= What to work on =
A verbatim transcript of the data below is required, images omitted.

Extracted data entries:
%%

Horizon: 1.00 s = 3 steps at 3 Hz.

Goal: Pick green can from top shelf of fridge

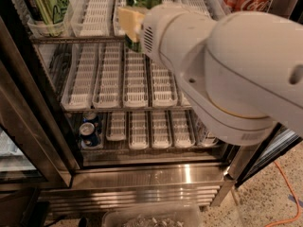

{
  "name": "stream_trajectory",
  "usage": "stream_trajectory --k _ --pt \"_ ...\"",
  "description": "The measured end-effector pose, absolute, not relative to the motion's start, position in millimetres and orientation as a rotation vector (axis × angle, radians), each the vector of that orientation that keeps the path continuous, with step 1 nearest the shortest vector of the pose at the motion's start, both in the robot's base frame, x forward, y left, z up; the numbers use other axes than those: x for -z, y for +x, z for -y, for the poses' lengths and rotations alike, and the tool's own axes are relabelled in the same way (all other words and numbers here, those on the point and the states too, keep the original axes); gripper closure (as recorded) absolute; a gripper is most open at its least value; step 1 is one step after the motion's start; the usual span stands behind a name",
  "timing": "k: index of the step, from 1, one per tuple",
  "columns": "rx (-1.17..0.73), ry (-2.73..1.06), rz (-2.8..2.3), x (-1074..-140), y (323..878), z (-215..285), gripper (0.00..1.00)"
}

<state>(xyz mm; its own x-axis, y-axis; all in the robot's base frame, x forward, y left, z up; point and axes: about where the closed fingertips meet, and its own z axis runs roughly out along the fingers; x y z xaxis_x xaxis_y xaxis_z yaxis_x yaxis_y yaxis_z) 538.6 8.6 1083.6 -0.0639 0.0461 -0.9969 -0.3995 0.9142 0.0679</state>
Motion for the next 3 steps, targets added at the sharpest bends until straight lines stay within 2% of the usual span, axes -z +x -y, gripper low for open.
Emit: stream_trajectory --k 2,3 --pt "-0.461 -0.466 -1.713 -1016 520 13 1.0" --pt "-0.583 -0.549 -1.731 -1026 529 14 1.0"
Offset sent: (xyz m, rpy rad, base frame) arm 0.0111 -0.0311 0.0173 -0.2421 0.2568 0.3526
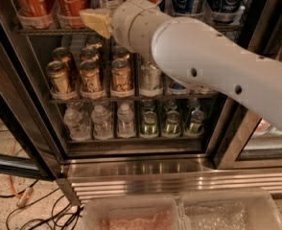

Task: Pick blue plastic bottle from top shelf of fridge

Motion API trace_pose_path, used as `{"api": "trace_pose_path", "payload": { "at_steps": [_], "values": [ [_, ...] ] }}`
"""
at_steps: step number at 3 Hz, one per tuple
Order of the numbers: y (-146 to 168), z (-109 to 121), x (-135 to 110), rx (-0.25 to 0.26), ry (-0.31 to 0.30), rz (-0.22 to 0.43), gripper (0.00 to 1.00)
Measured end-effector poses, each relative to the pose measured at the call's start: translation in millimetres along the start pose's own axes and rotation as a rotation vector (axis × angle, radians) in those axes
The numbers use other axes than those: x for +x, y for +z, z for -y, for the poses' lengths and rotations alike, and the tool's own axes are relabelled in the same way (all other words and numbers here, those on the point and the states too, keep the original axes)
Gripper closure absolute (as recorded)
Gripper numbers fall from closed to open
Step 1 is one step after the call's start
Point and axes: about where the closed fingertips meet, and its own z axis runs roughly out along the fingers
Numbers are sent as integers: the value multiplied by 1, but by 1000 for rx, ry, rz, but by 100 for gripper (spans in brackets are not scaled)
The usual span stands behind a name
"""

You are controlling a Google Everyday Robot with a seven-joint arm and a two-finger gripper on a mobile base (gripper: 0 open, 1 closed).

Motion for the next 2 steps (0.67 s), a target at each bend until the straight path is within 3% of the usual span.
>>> {"api": "trace_pose_path", "payload": {
  "at_steps": [2],
  "values": [
    [5,17,5,33,7,2,26]
  ]
}}
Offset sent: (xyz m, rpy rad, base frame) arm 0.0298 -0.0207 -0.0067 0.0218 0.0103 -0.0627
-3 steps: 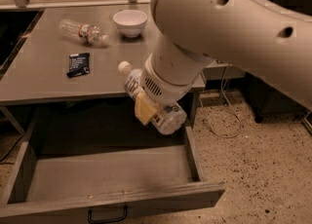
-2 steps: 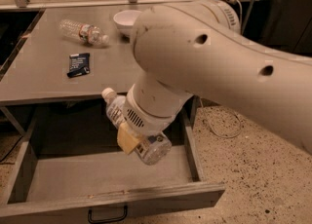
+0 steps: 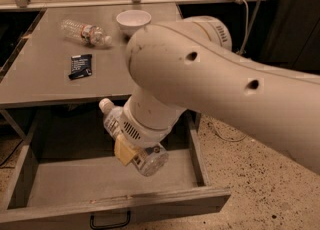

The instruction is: Place blue plastic bottle into top drawer

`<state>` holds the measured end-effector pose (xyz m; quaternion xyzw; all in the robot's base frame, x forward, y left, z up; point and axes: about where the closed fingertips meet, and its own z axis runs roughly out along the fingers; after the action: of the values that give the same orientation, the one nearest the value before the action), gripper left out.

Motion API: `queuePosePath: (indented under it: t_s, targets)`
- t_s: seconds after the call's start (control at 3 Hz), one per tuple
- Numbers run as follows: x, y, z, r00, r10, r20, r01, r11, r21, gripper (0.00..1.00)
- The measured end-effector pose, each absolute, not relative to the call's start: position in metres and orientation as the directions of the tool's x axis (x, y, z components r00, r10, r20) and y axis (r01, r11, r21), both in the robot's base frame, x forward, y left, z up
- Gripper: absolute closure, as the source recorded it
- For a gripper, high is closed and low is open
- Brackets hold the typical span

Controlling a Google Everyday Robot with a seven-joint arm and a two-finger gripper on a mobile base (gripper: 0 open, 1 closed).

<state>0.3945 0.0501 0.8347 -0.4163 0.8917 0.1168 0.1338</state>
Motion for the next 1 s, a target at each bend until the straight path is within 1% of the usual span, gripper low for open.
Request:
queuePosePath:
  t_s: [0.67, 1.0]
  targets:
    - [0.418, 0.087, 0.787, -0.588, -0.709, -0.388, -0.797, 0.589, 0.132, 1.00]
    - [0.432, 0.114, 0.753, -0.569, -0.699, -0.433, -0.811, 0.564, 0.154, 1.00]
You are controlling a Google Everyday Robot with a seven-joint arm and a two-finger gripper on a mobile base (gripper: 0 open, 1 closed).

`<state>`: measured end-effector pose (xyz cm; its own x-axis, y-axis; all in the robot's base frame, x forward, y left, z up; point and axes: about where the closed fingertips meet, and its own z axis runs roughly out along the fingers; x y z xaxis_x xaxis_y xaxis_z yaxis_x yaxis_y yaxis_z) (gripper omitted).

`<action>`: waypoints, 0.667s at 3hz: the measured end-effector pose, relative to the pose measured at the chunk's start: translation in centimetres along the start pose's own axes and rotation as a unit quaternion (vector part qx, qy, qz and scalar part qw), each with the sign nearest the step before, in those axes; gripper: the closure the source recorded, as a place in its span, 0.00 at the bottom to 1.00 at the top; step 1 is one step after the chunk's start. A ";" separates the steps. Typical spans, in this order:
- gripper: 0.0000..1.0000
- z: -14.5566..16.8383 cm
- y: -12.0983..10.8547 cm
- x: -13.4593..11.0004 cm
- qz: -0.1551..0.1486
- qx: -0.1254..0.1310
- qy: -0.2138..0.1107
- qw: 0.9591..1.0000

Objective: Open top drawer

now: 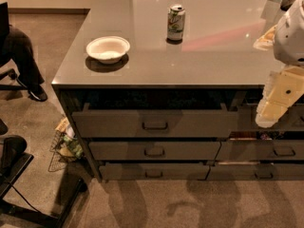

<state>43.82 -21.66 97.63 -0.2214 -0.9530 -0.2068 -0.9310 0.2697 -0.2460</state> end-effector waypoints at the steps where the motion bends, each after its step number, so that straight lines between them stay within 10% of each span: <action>1: 0.00 0.0 0.0 0.0 0.000 0.000 0.000 1.000; 2: 0.00 1.1 -0.4 0.0 -0.001 0.017 -0.008 1.000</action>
Offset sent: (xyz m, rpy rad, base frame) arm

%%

= Completed task =
Horizon: 1.00 s = 3 steps at 3 Hz.

Goal: Pick green can from top shelf of fridge


{
  "name": "stream_trajectory",
  "usage": "stream_trajectory --k _ --pt \"_ ...\"",
  "description": "The measured end-effector pose, absolute, not relative to the motion's start, position in millimetres and orientation as a rotation vector (axis × angle, radians), each the vector of that orientation that keeps the path continuous, with step 1 nearest the shortest vector of the pose at the motion's start, both in the robot's base frame, x forward, y left, z up; the numbers use other axes than those: x for -z, y for +x, z for -y, for the poses' lengths and rotations alike, and the tool's own axes are relabelled in the same way (all other words and numbers here, those on the point and the states too, keep the original axes); gripper closure (as recorded) absolute; a gripper is most open at its least value; step 1 is one step after the motion's start; the usual span stands behind a name",
  "timing": "k: index of the step, from 1, one per tuple",
  "columns": "rx (-1.17..0.73), ry (-2.73..1.06), rz (-2.8..2.3), x (-1074..-140), y (323..878), z (-215..285), gripper (0.00..1.00)"
}

<state>(xyz mm; its own x-axis, y-axis; all in the robot's base frame, x forward, y left, z up; point and axes: about where the closed fingertips meet, and its own z axis runs roughly out along the fingers; x y z xaxis_x xaxis_y xaxis_z yaxis_x yaxis_y yaxis_z) 538.6 8.6 1083.6 -0.0639 0.0461 -0.9969 -0.3995 0.9142 0.0679</state>
Motion for the next 3 steps, targets added at the sharpest bends until straight lines stay within 2% of the usual span, axes -z +x -y, gripper low for open.
Emit: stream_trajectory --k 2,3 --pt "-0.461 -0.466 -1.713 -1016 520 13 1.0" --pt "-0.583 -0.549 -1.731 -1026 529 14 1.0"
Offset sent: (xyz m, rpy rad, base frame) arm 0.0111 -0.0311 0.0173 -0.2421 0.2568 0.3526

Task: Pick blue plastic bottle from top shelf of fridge

Motion API trace_pose_path, used as `{"api": "trace_pose_path", "payload": { "at_steps": [_], "values": [ [_, ...] ] }}`
"""
at_steps: step number at 3 Hz, one per tuple
Order of the numbers: y (-146 to 168), z (-109 to 121), x (-135 to 110), rx (-0.25 to 0.26), ry (-0.31 to 0.30), rz (-0.22 to 0.43), gripper (0.00 to 1.00)
Measured end-effector poses, each relative to the pose measured at the call's start: translation in millimetres along the start pose's own axes and rotation as a rotation vector (axis × angle, radians) in those axes
The numbers use other axes than those: x for +x, y for +z, z for -y, for the poses' lengths and rotations alike, and the tool's own axes are relabelled in the same way (all other words and numbers here, those on the point and the states too, keep the original axes)
Gripper closure absolute (as recorded)
Gripper numbers fall from closed to open
Step 1 is one step after the call's start
Point and axes: about where the closed fingertips meet, and its own z axis runs roughly out along the fingers
Numbers are sent as integers: the value multiplied by 1, but by 1000 for rx, ry, rz, but by 100 for gripper (spans in brackets are not scaled)
The usual span stands behind a name
"""

You are controlling a Google Everyday Robot with a seven-joint arm and a two-finger gripper on a mobile base (gripper: 0 open, 1 closed).

Motion for the next 2 steps (0.67 s), a target at each bend until the straight path is within 3% of the usual span.
>>> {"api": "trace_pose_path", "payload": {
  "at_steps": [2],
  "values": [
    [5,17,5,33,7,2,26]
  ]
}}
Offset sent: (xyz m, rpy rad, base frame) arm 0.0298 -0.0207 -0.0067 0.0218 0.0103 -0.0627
-3 steps: 
-2 steps: 
+0 steps: 

The instruction is: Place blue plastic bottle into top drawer

`<state>` holds the measured end-effector pose (xyz m; quaternion xyzw; all in the robot's base frame, x forward, y left, z up; point and axes: about where the closed fingertips meet, and its own z axis runs roughly out along the fingers; after the action: of the values that give the same orientation, the one nearest the value before the action), gripper left out.

Motion API: `queuePosePath: (indented under it: t_s, targets)`
- t_s: seconds after the call's start (control at 3 Hz), one per tuple
- Numbers run as follows: x, y, z, r00, r10, r20, r01, r11, r21, gripper (0.00..1.00)
- The measured end-effector pose, each absolute, not relative to the call's start: position in metres and orientation as the directions of the tool's x axis (x, y, z components r00, r10, r20) and y axis (r01, r11, r21), both in the robot's base frame, x forward, y left, z up
- Gripper: absolute closure, as the source recorded it
- For a gripper, high is closed and low is open
- Brackets hold the typical span

Controlling a Google Everyday Robot with a seven-joint arm and a two-finger gripper on a mobile base (gripper: 0 open, 1 closed).

<state>0.3945 0.0501 0.8347 -0.4163 0.8917 0.1168 0.1338</state>
Motion for the next 1 s, a target at each bend until the straight path is within 1% of the usual span, gripper low for open.
Request:
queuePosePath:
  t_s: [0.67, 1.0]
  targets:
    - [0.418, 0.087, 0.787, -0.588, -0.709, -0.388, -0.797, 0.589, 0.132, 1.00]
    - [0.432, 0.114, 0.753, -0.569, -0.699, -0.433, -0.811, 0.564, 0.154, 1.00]
You are controlling a Google Everyday Robot with a seven-joint arm and a two-finger gripper on a mobile base (gripper: 0 open, 1 closed).

`<state>`: measured end-effector pose (xyz cm; its own x-axis, y-axis; all in the robot's base frame, x forward, y left, z up; point and axes: about where the closed fingertips meet, and its own z axis runs roughly out along the fingers; x y z xaxis_x xaxis_y xaxis_z yaxis_x yaxis_y yaxis_z) (gripper omitted).

`<action>`: waypoints, 0.667s at 3hz: the measured end-effector pose, relative to the pose measured at the chunk's start: translation in centimetres along the start pose's own axes and rotation as a unit quaternion (vector part qx, qy, qz and scalar part qw), each with the sign nearest the step before, in those axes; gripper: the closure the source recorded, as a place in its span, 0.00 at the bottom to 1.00 at the top; step 1 is one step after the chunk's start. A ";" separates the steps. Typical spans, in this order:
- gripper: 0.0000..1.0000
- z: -14.5566..16.8383 cm
- y: -12.0983..10.8547 cm
- x: -13.4593..11.0004 cm
- qz: -0.1551..0.1486
- qx: -0.1254..0.1310
- qy: -0.2138..0.1107
- qw: 0.9591..1.0000

Objective: Open top drawer

now: 

<state>43.82 -21.66 97.63 -0.2214 -0.9530 -0.2068 -0.9310 0.2697 -0.2460</state> end-effector waypoints at the steps where the motion bends, each after its step number, so that straight lines between them stay within 10% of each span: <action>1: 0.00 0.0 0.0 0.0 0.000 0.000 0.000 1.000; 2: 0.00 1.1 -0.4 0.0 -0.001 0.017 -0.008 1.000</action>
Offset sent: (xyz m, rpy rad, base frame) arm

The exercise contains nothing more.